Mario Kart: Bowser's Challenge (known in Japan as ) is an augmented reality dark ride that serves as the anchor attraction of Super Nintendo World at Universal Studios Japan, Universal Studios Hollywood, and Universal Epic Universe. The ride is based on the Mario Kart franchise, primarily on the Mario Kart 8 video game, and is manufactured by Dynamic Attractions.

== History ==

The layout and details of the attraction were revealed across several years worth of leaked photographs, patents, and construction. Universal confirmed the attraction via the "We Are Born to Play" music video on January 13, 2020, but official details were still kept to a minimum. The attraction was then formally unveiled on November 30, 2020. The attraction opened alongside Universal Studios Japan's Super Nintendo World on March 18, 2021.

The ride, alongside the rest of Universal Studios Japan, was temporarily closed on April 25, 2021, amid rising concerns regarding the COVID-19 pandemic. The park reopened in June of the same year, maintaining enhanced health and safety protocols.

The ride officially opened in Universal Studios Hollywood on February 17, 2023. Another clone of the ride was announced for Universal Epic Universe, which officially opened alongside the rest of the park on May 22, 2025.

== Ride description ==
=== Queue ===
The ride's exterior and queue are modeled after Bowser's Castle. The queue gradually reveals that the ride's plot involves "Team Bowser" (Bowser and the Koopalings) challenging "Team Mario" (Mario, Luigi, Peach, Daisy, Toad, and Yoshi) to the "Universal Cup".

==== Pre-show ====
Guests are given the augmented reality's visors and enter the first pre-show room, which features Lakitu and Mii characters showing how to put on and adjust the visor. Guests then enter the second pre-show room, filled with replicas of Mii outfits from Mario Kart 8. Here, Lakitu explains the ride vehicles and the gameplay.

The four-person vehicles (modeled after "karts" from Mario Kart 8) follow a set path on a railtrack. Guests attach the AR visors to the AR lenses in the vehicles, to view the Mario characters racing alongside them. Guests rotate their AR-wearing heads around to aim their Koopa Shell ammo, and press a button on their steering wheel to fire the shells at characters within the augmented reality. Guests accumulate points during the ride by successfully hitting the "Team Bowser" characters with their shells. If all four riders turn their wheels in unison at certain turns, they will "drift" into the turn, earning more points.

=== Layout ===
After leaving the boarding station, the ride vehicles turn into a corner where guests can practice aiming and firing in the augmented reality before heading to the starting line.

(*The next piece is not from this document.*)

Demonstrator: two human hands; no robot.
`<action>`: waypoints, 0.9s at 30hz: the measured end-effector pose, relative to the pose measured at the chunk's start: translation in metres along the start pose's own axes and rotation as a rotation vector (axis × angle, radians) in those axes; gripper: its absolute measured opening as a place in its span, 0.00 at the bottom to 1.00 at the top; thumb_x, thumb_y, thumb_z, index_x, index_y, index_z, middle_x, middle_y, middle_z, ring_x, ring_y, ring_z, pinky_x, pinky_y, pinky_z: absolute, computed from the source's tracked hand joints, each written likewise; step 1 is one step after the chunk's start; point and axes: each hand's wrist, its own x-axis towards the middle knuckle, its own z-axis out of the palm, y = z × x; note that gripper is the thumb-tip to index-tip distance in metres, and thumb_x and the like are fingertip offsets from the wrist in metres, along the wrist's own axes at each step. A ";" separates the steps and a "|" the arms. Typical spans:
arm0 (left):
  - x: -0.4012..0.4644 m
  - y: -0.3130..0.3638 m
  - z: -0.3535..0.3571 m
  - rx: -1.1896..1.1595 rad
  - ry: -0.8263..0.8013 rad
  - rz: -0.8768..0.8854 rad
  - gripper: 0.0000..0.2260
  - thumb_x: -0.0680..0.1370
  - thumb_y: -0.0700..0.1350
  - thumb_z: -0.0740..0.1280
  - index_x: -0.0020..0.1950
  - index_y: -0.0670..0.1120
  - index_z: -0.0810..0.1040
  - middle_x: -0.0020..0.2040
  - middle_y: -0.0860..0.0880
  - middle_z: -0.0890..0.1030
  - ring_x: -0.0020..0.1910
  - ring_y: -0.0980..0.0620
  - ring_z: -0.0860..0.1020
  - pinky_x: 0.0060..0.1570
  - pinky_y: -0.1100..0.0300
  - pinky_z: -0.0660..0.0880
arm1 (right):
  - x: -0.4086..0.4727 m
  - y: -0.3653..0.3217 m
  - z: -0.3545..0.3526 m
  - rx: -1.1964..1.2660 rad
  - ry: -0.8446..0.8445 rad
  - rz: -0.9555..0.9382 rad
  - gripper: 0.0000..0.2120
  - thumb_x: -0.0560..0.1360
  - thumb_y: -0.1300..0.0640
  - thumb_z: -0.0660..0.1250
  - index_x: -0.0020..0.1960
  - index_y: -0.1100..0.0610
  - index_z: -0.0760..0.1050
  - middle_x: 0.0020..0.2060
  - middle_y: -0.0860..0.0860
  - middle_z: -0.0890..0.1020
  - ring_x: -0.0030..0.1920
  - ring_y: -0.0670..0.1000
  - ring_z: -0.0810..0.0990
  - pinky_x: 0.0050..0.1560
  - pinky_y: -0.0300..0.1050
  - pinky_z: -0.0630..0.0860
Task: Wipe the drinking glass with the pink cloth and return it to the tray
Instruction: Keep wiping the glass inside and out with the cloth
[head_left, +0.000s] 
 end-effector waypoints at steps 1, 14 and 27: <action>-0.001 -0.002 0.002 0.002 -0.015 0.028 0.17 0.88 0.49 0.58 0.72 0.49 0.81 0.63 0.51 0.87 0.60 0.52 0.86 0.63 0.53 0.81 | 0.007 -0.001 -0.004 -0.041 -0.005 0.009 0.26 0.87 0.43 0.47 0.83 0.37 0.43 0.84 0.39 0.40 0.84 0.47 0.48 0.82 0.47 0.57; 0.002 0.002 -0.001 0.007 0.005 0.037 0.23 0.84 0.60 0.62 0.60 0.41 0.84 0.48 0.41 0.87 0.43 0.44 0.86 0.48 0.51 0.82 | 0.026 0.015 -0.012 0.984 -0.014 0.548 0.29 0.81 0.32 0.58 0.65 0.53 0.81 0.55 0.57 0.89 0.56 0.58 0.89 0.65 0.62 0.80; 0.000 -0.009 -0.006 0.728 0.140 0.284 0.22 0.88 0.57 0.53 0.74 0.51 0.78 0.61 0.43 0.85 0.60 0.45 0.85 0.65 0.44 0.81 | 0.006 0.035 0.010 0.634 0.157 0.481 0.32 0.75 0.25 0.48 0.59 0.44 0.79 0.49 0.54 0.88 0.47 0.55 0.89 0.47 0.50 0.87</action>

The ride then takes guests through a variety of locations from Mario Kart 8 based on previous Mario Kart installments, including: N64 Royal Raceway, (Note: This course first appeared in Mario Kart 64.) GBA Mario Circuit, (Note: This course first appeared in Mario Kart: Super Circuit.) 3DS Piranha Plant Slide, (Note: This course first appeared in Mario Kart 7.) Dolphin Shoals, Twisted Mansion, Cloudtop Cruise, Wii Grumble Volcano, (Note: This course first appeared in Mario Kart Wii.) and Rainbow Road. (Note: Based on the Rainbow Road in Mario Kart 64.) If riders collectively earn 100 points, the ride ends with "Team Mario" winning the race. However, if riders do not accumulate enough points, they will see an alternate ending where "Team Bowser" wins.

Point tallies are shown at the end of the ride, similar to Toy Story Mania. If guests scan their Power-Up Band against the steering wheel, they can log and keep track of their high-score for the ride on the official Universal Studios smartphone applications.

== Reception ==
The ride has received generally positive reviews from critics. The attraction has been praised for its innovative technology, intricate theming, detailed sets, and special effects. However, it has also been criticized for moving at a slow pace, since the attraction is based on a high-speed racing franchise, and the AR lenses offering a narrow view of the characters.